→ **EXERCISE REQUIREMENTS**: Below are the records; copy out every line that holds the word "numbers".

→ **DATA SECTION**:
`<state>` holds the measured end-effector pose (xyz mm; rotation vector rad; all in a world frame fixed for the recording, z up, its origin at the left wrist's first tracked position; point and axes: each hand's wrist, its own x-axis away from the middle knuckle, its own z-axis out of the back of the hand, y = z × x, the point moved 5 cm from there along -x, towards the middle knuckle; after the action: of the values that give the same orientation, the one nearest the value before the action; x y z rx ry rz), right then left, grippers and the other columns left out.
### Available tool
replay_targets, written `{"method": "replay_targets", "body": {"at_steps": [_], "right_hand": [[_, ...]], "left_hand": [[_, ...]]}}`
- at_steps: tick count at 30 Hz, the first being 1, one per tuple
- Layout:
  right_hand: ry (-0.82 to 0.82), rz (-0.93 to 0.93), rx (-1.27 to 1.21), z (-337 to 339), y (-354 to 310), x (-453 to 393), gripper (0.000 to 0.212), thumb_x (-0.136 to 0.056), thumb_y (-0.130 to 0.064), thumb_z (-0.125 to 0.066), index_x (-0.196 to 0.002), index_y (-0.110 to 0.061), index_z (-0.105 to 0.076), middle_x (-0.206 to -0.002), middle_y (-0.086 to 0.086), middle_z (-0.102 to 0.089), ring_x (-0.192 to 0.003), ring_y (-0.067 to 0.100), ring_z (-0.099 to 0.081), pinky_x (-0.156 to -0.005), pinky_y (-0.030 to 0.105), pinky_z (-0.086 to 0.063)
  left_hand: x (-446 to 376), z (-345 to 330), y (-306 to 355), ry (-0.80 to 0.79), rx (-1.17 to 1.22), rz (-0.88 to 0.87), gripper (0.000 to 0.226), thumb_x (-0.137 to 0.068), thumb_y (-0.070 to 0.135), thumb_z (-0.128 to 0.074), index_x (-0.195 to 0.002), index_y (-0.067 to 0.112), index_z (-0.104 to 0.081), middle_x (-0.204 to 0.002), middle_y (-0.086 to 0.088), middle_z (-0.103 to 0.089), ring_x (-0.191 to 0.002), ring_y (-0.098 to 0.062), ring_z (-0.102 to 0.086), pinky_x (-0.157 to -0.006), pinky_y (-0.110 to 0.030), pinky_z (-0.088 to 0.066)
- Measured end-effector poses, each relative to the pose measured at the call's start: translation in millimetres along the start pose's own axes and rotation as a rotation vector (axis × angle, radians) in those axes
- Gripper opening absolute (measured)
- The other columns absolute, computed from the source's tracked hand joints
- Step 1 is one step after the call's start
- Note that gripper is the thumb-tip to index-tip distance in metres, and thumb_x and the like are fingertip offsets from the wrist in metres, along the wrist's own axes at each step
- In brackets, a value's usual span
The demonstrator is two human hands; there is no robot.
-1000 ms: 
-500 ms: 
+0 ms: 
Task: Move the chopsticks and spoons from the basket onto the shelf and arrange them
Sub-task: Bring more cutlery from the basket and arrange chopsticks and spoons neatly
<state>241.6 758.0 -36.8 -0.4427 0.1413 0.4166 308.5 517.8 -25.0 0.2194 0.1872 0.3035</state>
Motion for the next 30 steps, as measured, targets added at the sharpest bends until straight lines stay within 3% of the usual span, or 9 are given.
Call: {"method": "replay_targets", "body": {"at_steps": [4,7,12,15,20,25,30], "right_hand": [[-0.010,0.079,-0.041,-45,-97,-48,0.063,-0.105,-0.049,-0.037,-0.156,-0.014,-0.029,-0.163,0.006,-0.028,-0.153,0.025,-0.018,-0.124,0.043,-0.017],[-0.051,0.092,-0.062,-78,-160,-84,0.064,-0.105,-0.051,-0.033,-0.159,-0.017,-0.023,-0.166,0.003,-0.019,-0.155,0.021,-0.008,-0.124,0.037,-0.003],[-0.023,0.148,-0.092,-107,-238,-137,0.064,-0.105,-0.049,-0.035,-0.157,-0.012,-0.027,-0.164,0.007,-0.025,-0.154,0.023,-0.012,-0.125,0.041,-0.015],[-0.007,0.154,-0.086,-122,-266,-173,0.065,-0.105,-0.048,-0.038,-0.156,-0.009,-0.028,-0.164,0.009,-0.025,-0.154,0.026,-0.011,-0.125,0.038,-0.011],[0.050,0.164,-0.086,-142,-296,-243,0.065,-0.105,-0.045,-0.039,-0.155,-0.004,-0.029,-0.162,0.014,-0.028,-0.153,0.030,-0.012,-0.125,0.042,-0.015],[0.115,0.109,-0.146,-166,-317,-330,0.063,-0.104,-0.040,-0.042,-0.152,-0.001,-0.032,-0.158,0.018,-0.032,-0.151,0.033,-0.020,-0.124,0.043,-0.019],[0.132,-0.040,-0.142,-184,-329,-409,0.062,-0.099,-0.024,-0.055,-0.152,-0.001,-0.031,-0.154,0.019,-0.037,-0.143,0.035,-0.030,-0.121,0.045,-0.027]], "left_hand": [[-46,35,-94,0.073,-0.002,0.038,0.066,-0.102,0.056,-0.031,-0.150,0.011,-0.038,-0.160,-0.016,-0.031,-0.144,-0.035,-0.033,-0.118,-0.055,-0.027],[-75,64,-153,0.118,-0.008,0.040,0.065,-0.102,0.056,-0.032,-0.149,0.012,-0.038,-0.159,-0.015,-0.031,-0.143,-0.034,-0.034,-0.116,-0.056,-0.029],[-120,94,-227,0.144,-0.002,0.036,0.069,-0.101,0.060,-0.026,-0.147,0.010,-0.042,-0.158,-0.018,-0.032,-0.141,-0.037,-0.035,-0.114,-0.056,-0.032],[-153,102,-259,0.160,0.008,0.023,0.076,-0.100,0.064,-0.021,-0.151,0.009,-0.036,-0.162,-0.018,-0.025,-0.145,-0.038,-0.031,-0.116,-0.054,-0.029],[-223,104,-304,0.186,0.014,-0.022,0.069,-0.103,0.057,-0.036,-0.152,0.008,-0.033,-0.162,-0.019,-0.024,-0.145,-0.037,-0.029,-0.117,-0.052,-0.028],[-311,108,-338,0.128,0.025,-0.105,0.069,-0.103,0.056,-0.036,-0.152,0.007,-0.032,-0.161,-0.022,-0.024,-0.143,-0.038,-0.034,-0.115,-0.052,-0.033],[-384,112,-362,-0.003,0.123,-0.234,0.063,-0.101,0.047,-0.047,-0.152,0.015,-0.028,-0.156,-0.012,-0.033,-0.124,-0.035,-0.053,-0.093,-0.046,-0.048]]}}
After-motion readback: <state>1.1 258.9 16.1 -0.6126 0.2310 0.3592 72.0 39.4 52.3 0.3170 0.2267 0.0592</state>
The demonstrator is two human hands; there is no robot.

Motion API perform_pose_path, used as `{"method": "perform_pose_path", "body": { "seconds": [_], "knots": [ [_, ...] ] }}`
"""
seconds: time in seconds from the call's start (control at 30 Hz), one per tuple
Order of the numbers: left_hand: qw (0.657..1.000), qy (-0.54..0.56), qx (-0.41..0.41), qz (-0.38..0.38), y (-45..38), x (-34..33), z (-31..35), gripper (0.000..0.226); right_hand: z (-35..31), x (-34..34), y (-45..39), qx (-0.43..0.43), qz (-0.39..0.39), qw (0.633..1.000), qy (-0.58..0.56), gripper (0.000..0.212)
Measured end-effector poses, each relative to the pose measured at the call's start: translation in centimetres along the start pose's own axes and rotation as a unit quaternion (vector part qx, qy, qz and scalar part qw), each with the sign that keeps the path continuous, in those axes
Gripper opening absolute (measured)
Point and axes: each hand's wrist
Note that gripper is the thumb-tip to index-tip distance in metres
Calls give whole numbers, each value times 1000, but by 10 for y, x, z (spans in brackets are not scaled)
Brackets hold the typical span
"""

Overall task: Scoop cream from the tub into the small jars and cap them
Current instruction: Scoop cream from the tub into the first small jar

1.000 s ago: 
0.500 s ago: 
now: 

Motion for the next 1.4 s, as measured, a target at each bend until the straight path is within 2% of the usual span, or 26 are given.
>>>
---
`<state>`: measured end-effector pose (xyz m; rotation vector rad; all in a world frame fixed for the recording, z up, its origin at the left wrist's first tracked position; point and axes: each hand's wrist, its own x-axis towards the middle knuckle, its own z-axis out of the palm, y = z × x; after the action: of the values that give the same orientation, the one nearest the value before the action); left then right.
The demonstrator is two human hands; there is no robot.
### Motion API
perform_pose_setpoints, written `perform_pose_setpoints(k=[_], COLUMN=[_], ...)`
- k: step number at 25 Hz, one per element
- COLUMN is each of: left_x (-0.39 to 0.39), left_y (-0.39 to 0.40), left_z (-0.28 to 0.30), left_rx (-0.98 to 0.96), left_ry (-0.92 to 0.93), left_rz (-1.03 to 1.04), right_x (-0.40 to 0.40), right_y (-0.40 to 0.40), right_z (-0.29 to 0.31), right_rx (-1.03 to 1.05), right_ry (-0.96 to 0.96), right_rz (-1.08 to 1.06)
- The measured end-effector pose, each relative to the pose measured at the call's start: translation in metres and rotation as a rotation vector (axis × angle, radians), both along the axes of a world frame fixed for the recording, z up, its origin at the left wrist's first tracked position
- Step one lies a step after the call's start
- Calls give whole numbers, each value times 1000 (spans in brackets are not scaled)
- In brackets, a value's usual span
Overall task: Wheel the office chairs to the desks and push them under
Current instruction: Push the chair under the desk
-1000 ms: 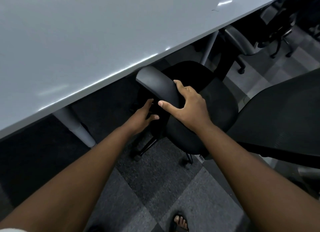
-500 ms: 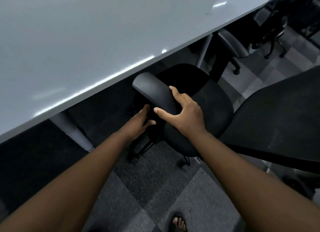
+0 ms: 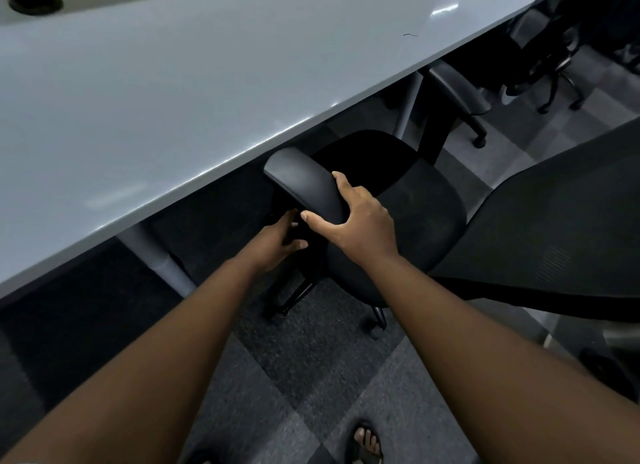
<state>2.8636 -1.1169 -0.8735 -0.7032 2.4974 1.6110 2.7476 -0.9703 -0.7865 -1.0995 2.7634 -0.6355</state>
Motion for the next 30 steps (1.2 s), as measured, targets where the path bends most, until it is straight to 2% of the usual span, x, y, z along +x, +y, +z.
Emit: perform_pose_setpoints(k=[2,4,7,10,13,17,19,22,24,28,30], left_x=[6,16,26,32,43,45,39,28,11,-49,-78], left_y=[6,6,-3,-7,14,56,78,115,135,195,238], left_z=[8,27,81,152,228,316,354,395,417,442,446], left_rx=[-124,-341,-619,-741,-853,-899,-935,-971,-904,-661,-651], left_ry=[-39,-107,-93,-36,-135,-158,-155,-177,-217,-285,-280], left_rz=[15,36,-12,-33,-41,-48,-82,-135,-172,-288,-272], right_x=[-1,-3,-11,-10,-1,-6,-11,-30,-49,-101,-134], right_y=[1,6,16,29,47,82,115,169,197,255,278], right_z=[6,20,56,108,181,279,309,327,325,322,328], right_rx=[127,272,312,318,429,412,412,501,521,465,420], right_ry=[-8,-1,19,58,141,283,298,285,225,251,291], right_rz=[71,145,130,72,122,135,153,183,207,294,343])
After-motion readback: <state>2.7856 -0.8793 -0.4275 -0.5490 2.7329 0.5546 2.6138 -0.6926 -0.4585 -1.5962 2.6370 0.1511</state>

→ **REPLY TO THE EXERCISE**:
Order of the numbers: left_hand: qw (0.657..1.000), qy (-0.54..0.56), qx (-0.41..0.41), qz (-0.38..0.38), y (-45..38), x (-34..33), z (-31..35), gripper (0.000..0.226); right_hand: z (-35..31), x (-34..34), y (-45..39), qx (-0.43..0.43), qz (-0.39..0.39), qw (0.633..1.000), qy (-0.58..0.56), gripper (0.000..0.212)
Calls give whole numbers, each value times 1000, but by 10 for y, x, z (spans in brackets are not scaled)
- Calls give whole numbers, each value times 1000 (spans in brackets are not scaled)

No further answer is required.